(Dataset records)
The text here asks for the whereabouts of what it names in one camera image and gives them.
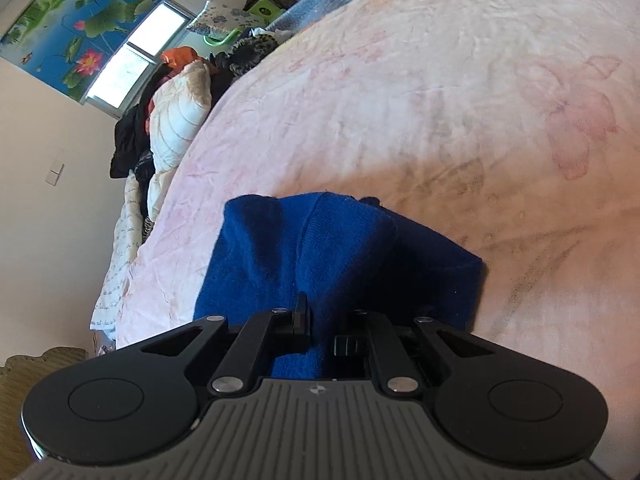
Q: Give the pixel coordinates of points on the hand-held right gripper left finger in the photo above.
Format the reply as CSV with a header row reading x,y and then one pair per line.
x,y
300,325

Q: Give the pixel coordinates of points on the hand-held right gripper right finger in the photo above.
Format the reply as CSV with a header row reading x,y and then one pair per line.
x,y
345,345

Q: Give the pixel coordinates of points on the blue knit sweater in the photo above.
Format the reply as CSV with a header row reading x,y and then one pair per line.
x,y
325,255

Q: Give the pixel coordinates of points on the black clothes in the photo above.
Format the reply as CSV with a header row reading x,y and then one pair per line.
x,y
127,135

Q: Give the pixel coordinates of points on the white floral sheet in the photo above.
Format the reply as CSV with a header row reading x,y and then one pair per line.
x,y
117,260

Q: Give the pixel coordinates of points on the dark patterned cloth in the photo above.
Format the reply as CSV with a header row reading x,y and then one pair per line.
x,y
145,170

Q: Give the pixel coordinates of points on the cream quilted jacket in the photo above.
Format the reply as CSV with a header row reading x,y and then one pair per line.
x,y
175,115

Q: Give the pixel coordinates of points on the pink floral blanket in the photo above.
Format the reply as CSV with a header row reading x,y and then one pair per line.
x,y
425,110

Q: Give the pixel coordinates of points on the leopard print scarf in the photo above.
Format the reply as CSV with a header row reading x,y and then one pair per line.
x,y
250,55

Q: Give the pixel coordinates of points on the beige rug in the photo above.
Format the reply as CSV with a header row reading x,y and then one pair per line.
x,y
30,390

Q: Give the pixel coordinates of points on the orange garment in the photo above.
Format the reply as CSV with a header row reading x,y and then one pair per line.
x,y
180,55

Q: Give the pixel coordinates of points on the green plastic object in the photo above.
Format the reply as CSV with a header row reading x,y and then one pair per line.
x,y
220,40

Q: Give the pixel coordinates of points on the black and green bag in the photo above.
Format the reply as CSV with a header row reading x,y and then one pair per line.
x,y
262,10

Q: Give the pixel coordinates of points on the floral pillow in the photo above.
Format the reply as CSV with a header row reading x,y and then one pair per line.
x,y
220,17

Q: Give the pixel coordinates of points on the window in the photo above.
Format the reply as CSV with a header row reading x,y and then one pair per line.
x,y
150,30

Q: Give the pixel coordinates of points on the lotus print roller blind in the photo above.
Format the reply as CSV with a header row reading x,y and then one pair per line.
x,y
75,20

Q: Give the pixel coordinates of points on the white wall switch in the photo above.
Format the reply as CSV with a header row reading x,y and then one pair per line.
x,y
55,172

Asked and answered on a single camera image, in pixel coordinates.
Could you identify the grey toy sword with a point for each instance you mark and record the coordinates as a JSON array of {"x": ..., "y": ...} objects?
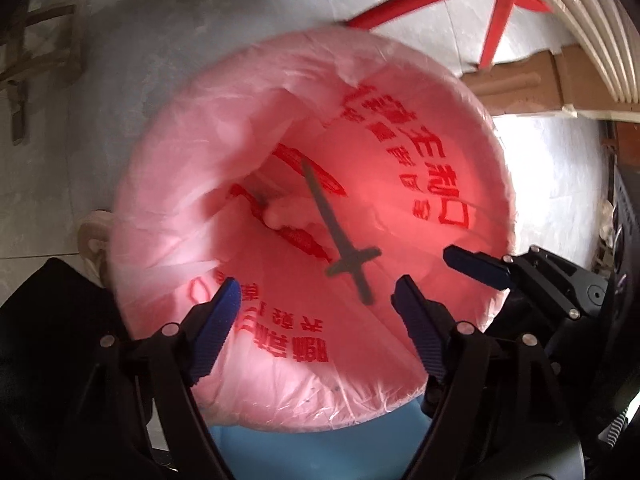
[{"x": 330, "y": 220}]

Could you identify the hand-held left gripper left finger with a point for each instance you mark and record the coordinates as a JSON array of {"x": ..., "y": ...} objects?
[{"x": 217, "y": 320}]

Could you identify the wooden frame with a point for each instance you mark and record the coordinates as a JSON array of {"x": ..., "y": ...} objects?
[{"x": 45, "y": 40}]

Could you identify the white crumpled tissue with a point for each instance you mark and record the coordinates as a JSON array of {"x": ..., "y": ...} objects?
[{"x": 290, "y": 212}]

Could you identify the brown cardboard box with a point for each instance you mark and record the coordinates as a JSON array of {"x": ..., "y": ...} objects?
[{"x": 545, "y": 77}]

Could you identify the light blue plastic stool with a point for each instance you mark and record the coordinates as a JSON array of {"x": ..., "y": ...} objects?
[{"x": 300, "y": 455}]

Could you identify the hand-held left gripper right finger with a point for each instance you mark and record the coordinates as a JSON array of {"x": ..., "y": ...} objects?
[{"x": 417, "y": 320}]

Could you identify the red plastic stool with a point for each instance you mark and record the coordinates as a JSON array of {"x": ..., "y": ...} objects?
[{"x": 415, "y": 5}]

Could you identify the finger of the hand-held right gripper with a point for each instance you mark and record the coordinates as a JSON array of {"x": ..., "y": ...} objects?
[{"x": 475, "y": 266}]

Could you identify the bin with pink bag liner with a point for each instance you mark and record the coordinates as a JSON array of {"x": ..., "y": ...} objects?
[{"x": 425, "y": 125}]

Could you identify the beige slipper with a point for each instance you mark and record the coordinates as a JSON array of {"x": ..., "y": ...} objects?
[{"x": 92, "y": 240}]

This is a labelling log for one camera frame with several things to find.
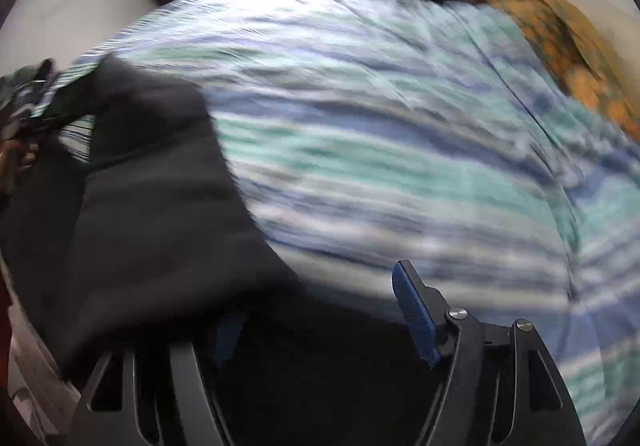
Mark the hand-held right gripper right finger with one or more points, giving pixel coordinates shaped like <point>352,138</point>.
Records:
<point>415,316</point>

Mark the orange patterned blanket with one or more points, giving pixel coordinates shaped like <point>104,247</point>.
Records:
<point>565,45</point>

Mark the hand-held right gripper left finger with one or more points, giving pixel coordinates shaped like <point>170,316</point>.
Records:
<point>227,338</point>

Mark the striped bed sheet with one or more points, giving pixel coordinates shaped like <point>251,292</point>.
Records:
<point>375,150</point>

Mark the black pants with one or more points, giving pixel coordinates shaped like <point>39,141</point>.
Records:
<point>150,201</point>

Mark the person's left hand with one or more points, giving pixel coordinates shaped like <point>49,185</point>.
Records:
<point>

Task goal
Identify the lines of the entries containing the string "floral". Copy each such line.

Result
Q: Give the pixel coordinates of points on the white floral sheet in the photo above.
Q: Give the pixel coordinates of points on the pink floral blanket in the photo above.
Q: Give the pixel coordinates of points on the floral pillow in the photo above.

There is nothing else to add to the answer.